*** Opening Supplied material ***

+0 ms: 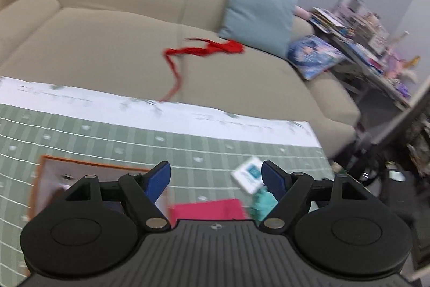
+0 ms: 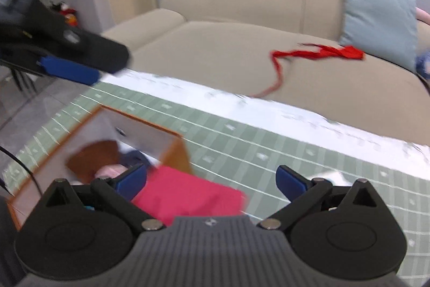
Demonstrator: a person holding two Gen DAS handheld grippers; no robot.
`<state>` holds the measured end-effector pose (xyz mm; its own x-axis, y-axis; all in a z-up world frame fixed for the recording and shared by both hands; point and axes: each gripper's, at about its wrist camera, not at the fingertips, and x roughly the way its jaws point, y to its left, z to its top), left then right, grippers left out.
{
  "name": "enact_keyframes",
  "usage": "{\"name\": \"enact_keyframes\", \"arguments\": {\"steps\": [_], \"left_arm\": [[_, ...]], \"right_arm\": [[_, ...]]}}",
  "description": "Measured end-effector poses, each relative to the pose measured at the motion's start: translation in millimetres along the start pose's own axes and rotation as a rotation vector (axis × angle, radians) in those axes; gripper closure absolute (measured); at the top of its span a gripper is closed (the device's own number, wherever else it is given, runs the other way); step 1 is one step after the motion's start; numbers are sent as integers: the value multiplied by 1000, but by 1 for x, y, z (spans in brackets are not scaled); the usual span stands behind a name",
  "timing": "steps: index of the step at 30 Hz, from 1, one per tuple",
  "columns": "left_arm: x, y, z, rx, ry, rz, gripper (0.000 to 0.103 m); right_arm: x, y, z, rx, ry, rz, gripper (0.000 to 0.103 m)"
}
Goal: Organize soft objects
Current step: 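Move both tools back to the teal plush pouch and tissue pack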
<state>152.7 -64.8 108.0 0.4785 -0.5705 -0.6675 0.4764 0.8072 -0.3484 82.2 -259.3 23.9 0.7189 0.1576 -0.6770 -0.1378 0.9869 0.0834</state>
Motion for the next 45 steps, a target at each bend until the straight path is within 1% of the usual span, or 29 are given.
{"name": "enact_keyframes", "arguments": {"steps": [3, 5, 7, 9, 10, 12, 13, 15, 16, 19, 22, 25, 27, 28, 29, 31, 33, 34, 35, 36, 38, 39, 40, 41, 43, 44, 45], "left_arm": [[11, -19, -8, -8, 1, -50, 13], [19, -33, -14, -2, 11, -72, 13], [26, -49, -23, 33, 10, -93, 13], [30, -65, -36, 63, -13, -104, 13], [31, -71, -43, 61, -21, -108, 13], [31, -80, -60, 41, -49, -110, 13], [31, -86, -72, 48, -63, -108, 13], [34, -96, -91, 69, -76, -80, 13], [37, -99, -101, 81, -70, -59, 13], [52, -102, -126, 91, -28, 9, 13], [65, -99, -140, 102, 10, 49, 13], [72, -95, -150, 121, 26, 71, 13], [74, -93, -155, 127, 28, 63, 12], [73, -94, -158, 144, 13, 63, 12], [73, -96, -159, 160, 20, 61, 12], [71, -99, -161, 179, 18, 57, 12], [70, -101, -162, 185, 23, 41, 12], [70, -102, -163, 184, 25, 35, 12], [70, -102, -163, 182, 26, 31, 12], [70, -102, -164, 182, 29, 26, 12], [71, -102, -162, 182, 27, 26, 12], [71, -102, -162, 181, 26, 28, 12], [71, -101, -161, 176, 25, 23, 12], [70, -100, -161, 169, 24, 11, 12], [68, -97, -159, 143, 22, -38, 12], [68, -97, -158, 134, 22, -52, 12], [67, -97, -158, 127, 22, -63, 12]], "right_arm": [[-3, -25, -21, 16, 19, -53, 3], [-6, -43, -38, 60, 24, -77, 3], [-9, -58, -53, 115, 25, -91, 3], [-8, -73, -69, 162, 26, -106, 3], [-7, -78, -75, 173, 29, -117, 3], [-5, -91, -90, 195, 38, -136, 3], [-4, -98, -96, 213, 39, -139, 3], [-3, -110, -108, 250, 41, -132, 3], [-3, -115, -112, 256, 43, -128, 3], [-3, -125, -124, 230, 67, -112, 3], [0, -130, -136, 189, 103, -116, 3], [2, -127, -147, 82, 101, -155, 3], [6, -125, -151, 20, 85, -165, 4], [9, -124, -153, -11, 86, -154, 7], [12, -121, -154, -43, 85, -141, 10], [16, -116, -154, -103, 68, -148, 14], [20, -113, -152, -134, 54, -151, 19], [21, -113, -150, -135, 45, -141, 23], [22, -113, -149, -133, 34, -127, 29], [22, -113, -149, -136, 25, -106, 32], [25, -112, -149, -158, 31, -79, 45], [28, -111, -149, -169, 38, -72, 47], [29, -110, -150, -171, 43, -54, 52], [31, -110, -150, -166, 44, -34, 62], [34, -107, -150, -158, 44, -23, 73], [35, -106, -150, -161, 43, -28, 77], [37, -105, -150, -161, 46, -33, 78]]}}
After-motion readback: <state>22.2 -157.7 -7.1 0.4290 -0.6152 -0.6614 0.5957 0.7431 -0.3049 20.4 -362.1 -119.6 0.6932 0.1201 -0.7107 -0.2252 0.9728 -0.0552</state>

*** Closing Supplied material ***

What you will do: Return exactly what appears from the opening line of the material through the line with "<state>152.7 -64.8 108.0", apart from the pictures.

Reply to the task:
+0 ms: 
+0 ms: 
Demonstrator: a person holding two Gen DAS handheld grippers; no robot.
`<state>` holds the measured end-effector pose (xyz mm; its own x-axis, y-axis; all in a z-up world frame fixed for the recording and shared by both hands; point and axes: each gripper's, at about its wrist camera, not at the fingertips, and x roughly the way its jaws point, y to its left, z to its top), left then right, grippers left out.
{
  "name": "enact_keyframes",
  "usage": "{\"name\": \"enact_keyframes\", \"arguments\": {\"steps\": [_], \"left_arm\": [[_, ...]], \"right_arm\": [[_, ...]]}}",
  "description": "Measured end-effector poses, each relative to the pose measured at the motion's start: translation in millimetres along the start pose's own axes and rotation as a rotation vector (axis × angle, radians) in those axes; gripper closure absolute (measured); at the top of its span a gripper is closed (the device's own number, wherever else it is given, runs the other way); step 1 is one step after the motion's start; numbers are sent as integers: the value multiplied by 1000, but by 1 for x, y, z (spans in brackets are not scaled); the usual span stands behind a name",
  "timing": "steps: index of the step at 30 Hz, from 1, one per tuple",
  "columns": "left_arm: x, y, z, rx, ry, rz, gripper (0.000 to 0.103 m); right_arm: x, y, z, rx, ry, rz, gripper (0.000 to 0.103 m)"
}
Goal: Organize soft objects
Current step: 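Move both tools back to the teal plush pouch and tissue pack
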<state>152.7 -64.8 108.0 0.4785 -0.5705 -0.6675 0.4764 0.8072 -0.3484 82.2 -259.3 23.9 0.7189 0.1576 -0.6770 -0.1378 0.9869 0.0834</state>

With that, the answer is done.